The script fetches textual content from predefined URLs, processes this content to remove HTML tags, and prepares it for storage. This step is vital for converting raw HTML data into a more structured and usable text format.

### Step 3: Storage in MinIO

Once the data is processed, it's stored in a specified bucket in MinIO. This involves sanitizing the URL to a valid object name, writing the processed text to a temporary file, and then uploading this file to MinIO. This step demonstrates the flexibility and ease of using MinIO for handling large volumes of data.

### Step 4: Indexing in Weaviate

After storing the documents in MinIO, the script indexes them in Weaviate. This involves reading the stored documents, further processing the text, and creating data objects in Weaviate's knowledge graph. This step highlights Weaviate's capability to manage and search through large datasets efficiently.

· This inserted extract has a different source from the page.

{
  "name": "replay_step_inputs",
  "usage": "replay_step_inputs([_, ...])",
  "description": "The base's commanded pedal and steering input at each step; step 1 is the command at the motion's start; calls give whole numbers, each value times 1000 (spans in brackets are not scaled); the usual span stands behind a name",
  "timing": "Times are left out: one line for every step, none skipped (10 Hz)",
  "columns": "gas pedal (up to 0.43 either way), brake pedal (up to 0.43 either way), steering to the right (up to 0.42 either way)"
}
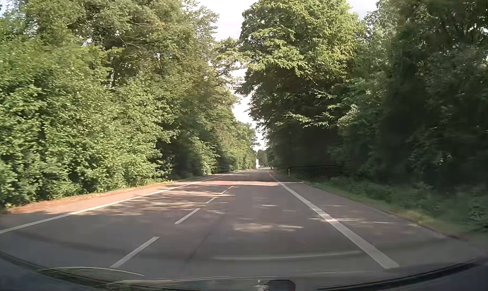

## Benefits and Applications

The integration of MinIO and Weaviate offers numerous benefits, including scalable storage, efficient data retrieval, and the ability to handle unstructured data effectively. This POC illustrates not just a technical implementation but also a strategic approach to managing data in a way that enhances accessibility, searchability, and usability.

Such a system could be invaluable for organizations dealing with large datasets, researchers requiring efficient data retrieval methods, or businesses looking to implement advanced data analysis and management solutions.

## Conclusion

This proof of concept highlights the synergy between cloud storage and knowledge graphs, offering a glimpse into the future of data management. By leveraging the strengths of MinIO for storage and Weaviate for data indexing and retrieval, organizations can achieve a more streamlined and efficient data management process. This POC not only demonstrates the technical feasibility of such an integration but also underscores the potential benefits for businesses and researchers in managing and analyzing data at scale.